WHAT TO PRODUCE:
The response must be made up of the lines in the entries below that contain "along".

# # # # #

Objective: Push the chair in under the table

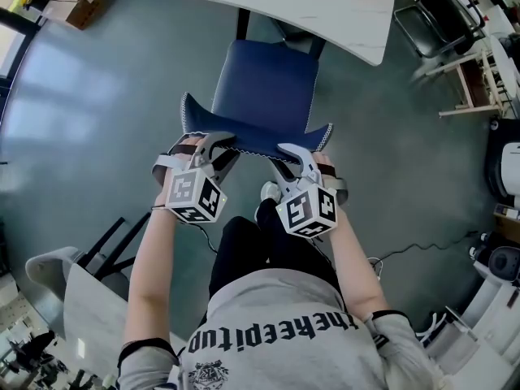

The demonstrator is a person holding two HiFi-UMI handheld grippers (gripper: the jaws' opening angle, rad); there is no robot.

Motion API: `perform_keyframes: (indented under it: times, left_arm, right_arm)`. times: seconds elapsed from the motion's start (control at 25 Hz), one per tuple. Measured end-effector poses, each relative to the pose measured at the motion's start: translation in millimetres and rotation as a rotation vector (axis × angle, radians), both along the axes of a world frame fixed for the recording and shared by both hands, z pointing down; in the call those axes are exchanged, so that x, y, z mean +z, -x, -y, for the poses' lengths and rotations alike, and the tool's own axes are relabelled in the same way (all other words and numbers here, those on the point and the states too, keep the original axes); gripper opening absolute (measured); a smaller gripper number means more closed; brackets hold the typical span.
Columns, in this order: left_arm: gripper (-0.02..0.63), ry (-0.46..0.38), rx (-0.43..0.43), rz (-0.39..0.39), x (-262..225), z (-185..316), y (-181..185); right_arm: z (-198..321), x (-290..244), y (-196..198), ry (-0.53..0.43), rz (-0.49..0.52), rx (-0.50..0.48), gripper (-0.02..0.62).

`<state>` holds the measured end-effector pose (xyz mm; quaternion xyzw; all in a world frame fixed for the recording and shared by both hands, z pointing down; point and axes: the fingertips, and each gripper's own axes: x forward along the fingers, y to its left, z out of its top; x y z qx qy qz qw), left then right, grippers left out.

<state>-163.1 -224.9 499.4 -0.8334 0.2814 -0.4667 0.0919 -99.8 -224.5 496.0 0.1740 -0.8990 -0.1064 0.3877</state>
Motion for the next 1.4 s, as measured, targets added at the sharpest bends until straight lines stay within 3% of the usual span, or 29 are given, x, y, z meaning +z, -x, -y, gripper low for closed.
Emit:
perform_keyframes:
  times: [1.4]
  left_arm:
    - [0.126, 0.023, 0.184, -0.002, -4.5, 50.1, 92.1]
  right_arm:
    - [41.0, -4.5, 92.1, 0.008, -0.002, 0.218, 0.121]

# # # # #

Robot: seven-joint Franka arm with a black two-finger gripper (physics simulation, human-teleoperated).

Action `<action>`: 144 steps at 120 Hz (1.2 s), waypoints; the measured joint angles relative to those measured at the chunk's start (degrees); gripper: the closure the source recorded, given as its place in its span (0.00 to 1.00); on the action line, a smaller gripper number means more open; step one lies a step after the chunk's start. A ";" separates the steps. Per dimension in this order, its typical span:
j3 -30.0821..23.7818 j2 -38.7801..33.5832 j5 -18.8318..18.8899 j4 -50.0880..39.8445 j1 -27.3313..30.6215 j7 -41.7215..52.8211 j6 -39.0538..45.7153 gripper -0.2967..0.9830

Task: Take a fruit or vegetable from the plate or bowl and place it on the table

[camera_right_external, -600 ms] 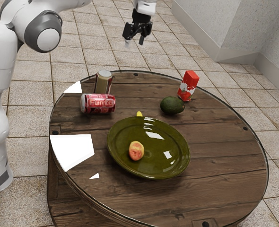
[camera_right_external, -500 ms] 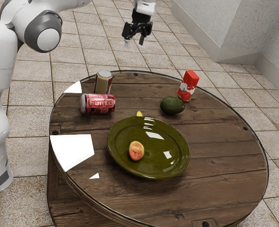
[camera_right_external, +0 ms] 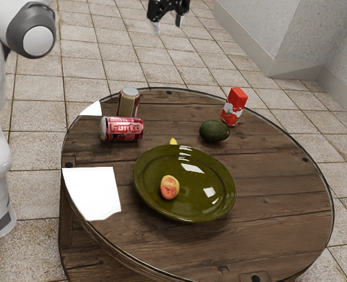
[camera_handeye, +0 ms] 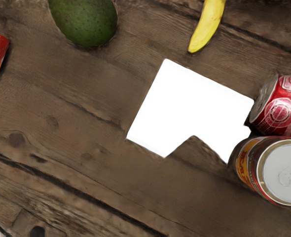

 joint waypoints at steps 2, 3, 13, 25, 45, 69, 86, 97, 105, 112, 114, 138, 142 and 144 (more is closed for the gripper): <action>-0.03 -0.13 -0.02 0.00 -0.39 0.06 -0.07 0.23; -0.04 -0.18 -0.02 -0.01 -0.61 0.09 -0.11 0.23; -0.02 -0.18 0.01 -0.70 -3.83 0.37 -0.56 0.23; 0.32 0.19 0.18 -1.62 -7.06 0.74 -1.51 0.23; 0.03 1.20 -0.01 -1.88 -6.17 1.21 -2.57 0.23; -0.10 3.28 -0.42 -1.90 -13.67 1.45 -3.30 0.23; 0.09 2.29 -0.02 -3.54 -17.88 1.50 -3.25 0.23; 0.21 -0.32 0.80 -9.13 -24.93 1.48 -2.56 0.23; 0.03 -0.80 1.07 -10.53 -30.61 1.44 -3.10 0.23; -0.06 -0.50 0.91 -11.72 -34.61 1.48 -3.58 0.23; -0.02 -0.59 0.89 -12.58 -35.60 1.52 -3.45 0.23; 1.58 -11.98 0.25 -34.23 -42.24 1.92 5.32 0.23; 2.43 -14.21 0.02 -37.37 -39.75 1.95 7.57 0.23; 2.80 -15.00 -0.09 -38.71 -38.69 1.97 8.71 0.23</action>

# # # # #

ANSWER BOX:
Motion API: `perform_keyframes: (indented under it: times, left_arm, right_arm)`. times: seconds elapsed from the motion's start (control at 25 Hz), one per tuple. Measured end-effector poses, each relative to the pose measured at the motion's start: translation in millimetres and rotation as a rotation vector (axis × angle, radians), both along the axes of a world frame fixed for the recording and shared by both hands, z pointing down; in the call those axes are exchanged, so that x, y, z mean +z, -x, -y, for the poses' lengths and rotations alike, and the tool's own axes are relabelled in the same way (all other words and numbers here, those on the point and the states too, keep the original axes); gripper opening absolute (measured); a smaller gripper number means more closed; brackets hold the typical span.
`<state>` holds the measured end-effector pose (xyz mm; quaternion xyzw; all in a world frame fixed for the recording and shared by both hands, z pointing down; point and axes: the fingertips, and each gripper's own axes: x forward along the fingers, y to its left, z out of its top; x y z qx qy qz qw), left then right, grippers left out.

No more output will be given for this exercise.